*WORK TO BE COMPLETED:*
Once every line containing "appear" has been counted, report the total for the data and nothing else.

Stored data entries:
⁂
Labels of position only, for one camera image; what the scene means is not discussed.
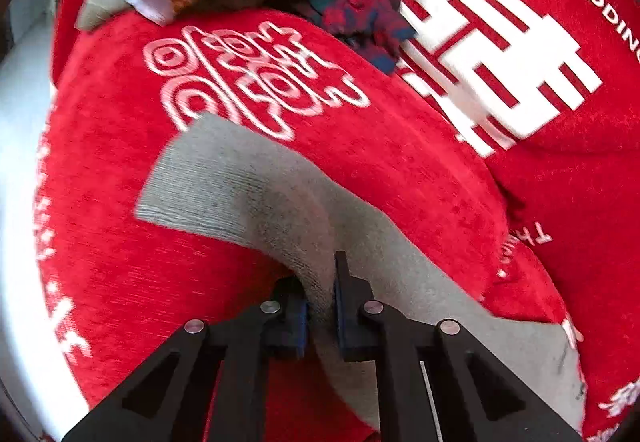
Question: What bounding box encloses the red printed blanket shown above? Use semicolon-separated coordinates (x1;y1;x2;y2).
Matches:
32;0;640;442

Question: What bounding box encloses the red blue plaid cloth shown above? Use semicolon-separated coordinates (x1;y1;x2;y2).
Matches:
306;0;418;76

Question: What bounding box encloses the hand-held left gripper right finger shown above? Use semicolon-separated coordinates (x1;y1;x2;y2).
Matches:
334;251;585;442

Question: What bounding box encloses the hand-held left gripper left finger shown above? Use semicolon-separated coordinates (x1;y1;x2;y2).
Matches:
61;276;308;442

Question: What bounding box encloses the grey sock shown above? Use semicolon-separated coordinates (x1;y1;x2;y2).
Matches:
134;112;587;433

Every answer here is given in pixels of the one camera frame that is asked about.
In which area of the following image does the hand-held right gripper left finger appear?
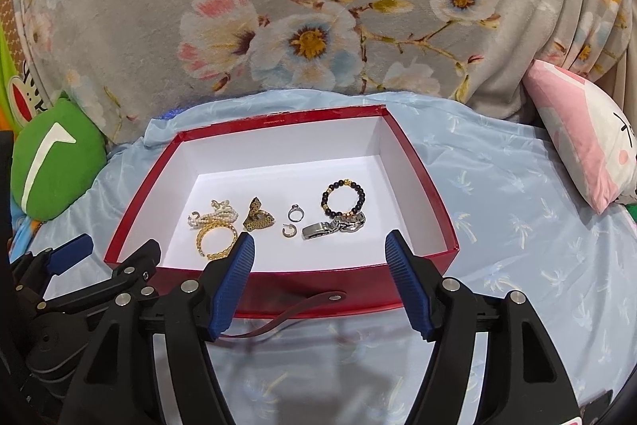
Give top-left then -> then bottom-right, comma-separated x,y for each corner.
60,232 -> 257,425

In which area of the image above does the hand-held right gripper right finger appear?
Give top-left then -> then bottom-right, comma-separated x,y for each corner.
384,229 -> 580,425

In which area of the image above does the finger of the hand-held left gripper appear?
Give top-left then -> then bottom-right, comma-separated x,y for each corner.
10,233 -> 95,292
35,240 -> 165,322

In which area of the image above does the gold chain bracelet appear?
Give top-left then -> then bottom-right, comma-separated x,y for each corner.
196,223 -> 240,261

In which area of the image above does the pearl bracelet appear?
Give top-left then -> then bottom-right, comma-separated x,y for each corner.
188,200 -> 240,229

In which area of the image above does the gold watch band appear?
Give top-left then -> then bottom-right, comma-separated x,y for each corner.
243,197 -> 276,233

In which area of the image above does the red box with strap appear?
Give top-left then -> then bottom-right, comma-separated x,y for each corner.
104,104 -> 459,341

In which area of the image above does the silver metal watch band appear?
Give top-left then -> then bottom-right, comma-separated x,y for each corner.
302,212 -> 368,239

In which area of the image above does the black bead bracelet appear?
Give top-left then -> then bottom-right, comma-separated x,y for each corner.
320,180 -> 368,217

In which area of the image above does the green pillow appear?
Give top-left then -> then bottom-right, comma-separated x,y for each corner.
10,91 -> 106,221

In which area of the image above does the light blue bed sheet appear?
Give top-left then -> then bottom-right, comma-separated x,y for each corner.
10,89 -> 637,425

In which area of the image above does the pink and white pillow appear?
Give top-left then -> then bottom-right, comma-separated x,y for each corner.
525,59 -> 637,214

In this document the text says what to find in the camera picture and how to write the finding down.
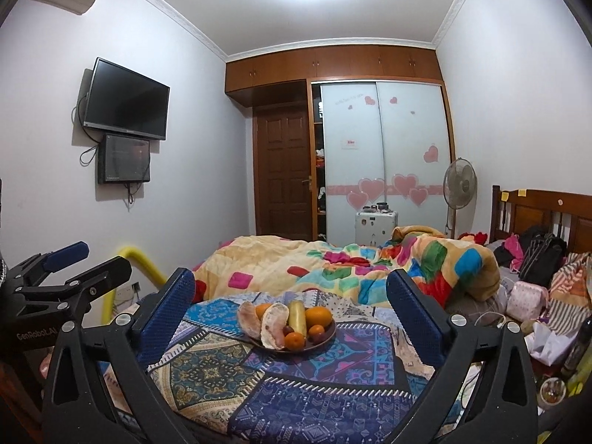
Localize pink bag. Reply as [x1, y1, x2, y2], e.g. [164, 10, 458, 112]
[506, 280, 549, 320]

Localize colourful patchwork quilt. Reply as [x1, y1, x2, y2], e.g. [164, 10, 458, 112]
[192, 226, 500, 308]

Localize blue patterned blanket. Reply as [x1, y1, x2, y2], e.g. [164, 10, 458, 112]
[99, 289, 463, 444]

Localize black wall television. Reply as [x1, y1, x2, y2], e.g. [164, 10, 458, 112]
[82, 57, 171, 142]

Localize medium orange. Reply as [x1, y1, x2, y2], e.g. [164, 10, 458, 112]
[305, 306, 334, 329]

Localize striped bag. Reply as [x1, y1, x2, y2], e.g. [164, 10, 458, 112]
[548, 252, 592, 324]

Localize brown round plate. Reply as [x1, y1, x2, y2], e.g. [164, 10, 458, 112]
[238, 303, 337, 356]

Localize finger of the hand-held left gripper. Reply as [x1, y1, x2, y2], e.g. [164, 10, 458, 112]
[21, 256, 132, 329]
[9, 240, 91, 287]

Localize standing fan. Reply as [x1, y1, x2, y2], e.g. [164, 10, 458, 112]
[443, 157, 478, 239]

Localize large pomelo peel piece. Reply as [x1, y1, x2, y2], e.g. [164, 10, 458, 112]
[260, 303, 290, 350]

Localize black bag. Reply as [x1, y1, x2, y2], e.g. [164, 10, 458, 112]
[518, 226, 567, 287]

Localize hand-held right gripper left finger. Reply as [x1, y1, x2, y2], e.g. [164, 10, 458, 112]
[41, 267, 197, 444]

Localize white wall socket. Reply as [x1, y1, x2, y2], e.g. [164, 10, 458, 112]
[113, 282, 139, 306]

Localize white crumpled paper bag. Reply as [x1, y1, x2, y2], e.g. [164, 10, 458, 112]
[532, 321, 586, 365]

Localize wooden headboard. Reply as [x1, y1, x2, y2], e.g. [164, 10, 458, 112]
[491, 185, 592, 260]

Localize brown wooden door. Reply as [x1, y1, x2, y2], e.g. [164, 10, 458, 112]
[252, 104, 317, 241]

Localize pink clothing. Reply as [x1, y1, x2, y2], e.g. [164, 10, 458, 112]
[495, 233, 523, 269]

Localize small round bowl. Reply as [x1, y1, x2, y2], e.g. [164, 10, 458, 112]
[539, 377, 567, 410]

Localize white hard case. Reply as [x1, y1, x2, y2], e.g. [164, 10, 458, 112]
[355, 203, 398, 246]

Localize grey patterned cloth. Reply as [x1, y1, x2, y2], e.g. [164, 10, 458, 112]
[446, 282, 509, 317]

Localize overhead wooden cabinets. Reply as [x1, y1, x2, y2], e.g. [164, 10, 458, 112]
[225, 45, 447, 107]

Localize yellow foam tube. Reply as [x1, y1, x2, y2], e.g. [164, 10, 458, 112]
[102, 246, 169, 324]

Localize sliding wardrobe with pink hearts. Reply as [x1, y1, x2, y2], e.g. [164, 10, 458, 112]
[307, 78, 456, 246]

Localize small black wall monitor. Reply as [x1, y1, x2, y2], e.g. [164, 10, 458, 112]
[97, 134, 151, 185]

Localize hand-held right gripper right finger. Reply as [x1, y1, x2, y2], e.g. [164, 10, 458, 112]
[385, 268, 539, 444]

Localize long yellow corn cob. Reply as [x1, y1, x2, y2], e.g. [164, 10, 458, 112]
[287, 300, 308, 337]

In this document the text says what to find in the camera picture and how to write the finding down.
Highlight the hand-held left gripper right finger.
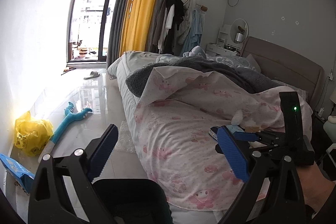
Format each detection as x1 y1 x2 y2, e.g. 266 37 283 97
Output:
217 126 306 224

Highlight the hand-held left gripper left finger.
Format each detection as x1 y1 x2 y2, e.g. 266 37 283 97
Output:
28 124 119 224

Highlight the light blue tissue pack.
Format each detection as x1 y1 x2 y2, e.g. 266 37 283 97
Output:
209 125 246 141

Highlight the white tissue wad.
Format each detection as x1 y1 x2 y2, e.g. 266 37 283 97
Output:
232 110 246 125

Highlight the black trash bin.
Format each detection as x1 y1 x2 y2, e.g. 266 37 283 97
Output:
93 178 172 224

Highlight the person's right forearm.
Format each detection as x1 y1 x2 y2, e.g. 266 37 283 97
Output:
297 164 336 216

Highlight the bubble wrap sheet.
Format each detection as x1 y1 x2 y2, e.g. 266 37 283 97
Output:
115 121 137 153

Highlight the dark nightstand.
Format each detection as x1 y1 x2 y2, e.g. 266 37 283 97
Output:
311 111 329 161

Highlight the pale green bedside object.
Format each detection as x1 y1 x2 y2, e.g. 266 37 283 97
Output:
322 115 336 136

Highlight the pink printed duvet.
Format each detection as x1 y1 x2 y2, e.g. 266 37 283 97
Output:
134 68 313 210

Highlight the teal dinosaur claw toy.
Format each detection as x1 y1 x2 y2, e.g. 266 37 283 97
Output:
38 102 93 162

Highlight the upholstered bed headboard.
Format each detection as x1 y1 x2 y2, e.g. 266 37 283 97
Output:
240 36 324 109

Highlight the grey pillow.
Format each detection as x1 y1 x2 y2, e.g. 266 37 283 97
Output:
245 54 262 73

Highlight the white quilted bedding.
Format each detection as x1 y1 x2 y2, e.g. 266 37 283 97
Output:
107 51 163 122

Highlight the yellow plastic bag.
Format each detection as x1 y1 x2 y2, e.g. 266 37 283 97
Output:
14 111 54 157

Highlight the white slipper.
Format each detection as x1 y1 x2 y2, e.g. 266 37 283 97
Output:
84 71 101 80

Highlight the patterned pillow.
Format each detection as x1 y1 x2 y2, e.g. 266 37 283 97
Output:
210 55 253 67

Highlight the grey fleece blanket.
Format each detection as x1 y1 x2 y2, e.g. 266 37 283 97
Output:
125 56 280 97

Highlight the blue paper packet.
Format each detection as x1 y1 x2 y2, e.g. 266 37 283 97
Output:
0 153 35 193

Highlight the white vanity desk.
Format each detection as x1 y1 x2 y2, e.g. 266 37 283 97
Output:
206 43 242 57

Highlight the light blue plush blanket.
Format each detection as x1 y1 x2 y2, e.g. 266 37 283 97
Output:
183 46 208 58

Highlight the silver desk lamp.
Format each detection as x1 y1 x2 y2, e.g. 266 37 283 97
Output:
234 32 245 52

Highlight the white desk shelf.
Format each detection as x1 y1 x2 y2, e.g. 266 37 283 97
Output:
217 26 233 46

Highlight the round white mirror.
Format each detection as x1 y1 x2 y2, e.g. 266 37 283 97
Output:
⁂
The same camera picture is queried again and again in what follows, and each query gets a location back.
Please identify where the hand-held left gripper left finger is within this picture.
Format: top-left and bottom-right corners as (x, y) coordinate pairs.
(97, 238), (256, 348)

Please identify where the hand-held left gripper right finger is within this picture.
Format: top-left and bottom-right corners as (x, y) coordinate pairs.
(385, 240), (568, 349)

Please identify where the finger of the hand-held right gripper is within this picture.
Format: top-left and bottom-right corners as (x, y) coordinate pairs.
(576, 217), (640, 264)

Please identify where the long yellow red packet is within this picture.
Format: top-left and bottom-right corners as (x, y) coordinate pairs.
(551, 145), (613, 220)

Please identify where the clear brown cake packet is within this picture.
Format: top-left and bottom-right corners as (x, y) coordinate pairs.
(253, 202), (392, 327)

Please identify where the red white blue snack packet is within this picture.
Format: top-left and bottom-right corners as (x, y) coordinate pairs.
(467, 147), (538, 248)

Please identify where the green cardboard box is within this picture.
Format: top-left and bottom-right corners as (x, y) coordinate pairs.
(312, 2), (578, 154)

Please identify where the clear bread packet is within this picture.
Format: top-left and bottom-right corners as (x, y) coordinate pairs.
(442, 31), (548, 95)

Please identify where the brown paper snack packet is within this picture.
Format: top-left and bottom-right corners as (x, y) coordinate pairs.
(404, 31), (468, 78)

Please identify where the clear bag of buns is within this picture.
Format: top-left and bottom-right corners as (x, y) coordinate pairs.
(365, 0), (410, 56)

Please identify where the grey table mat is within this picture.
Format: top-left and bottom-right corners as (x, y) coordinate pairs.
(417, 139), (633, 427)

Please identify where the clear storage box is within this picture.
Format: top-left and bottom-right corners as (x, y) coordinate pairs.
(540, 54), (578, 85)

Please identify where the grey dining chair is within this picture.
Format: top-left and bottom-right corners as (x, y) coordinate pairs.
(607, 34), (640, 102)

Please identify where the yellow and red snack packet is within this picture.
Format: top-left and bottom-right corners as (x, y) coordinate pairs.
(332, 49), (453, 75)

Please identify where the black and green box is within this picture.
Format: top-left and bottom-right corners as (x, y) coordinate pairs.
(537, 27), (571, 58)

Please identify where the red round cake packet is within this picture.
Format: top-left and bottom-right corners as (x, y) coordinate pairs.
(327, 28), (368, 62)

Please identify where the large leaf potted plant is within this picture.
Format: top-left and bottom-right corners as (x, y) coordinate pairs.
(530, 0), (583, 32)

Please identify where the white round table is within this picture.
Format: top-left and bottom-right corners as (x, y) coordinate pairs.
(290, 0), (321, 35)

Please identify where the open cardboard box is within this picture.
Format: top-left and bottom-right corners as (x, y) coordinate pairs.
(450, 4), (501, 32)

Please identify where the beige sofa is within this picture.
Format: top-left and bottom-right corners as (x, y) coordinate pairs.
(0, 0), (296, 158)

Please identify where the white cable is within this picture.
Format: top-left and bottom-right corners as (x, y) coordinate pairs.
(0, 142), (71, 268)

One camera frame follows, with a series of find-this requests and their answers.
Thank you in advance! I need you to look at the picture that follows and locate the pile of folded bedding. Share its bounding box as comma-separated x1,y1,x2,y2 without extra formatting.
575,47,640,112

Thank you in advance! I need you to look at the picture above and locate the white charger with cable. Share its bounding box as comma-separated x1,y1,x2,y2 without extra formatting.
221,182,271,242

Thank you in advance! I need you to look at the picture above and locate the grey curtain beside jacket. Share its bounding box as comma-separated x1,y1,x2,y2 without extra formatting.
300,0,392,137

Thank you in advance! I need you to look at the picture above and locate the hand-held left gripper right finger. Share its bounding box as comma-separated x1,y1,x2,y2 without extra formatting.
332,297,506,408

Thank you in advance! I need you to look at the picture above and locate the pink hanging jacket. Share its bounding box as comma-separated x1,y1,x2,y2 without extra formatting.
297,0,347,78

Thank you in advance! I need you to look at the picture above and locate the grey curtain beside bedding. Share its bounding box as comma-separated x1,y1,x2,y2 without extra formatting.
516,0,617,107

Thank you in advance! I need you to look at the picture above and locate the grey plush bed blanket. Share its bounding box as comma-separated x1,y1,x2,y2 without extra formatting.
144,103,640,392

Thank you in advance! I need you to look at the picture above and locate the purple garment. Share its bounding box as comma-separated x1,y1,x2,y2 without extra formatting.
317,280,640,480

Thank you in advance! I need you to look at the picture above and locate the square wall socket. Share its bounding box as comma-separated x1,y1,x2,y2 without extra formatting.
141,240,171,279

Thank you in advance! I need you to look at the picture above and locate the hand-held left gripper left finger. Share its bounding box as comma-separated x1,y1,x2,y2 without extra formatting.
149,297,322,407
⁂
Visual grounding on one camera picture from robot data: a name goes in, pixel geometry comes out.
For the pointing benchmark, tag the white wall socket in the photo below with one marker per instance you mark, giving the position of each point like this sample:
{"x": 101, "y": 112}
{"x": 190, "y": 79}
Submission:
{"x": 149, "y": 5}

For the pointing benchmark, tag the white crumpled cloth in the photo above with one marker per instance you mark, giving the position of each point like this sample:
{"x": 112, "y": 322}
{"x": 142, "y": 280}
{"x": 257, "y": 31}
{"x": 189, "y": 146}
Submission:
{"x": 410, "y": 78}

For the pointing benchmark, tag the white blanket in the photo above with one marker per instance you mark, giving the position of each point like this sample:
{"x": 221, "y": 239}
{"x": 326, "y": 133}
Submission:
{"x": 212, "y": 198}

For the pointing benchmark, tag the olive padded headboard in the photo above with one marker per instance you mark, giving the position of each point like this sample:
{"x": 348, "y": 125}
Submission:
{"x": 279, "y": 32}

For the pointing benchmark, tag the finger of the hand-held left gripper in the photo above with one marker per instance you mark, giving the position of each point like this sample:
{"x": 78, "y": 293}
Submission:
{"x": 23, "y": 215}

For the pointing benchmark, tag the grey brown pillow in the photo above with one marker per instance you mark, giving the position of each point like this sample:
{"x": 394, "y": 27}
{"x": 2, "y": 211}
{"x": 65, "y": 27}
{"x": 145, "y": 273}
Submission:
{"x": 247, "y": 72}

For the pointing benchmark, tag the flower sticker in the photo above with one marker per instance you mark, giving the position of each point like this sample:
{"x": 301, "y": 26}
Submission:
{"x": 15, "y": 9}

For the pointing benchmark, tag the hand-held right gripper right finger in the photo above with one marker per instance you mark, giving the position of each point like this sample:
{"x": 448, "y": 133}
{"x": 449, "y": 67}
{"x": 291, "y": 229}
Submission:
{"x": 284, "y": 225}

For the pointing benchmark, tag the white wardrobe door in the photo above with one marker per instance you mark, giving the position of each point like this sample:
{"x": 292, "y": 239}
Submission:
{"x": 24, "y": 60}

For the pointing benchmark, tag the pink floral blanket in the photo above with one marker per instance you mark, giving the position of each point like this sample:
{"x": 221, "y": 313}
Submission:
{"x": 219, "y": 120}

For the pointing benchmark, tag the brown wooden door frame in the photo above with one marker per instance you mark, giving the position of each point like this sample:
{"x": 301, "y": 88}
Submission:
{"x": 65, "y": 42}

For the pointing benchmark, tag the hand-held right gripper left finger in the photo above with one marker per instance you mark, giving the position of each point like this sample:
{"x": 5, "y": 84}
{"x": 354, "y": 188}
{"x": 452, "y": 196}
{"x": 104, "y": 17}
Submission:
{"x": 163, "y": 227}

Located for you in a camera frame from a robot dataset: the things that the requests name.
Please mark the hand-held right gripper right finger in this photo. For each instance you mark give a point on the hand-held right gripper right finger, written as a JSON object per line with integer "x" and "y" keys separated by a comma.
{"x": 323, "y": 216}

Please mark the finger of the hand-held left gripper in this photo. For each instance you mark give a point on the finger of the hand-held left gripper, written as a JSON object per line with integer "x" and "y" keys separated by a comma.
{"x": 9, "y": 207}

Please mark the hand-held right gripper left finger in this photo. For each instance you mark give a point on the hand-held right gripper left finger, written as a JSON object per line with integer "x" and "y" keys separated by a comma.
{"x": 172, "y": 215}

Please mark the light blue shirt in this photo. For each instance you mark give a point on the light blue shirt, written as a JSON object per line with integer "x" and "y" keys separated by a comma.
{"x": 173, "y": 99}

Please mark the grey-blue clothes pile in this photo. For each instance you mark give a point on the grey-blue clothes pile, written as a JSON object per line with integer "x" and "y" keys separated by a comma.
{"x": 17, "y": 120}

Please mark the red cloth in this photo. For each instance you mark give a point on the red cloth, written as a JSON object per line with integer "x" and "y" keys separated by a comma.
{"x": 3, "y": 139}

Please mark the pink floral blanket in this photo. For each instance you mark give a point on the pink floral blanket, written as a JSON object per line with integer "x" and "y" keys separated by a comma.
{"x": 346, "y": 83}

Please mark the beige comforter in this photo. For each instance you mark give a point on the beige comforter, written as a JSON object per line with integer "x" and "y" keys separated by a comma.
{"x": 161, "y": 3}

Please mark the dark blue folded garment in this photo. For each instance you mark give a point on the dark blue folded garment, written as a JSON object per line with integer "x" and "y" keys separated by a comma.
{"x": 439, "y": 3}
⁂
*EXERCISE SOLUTION:*
12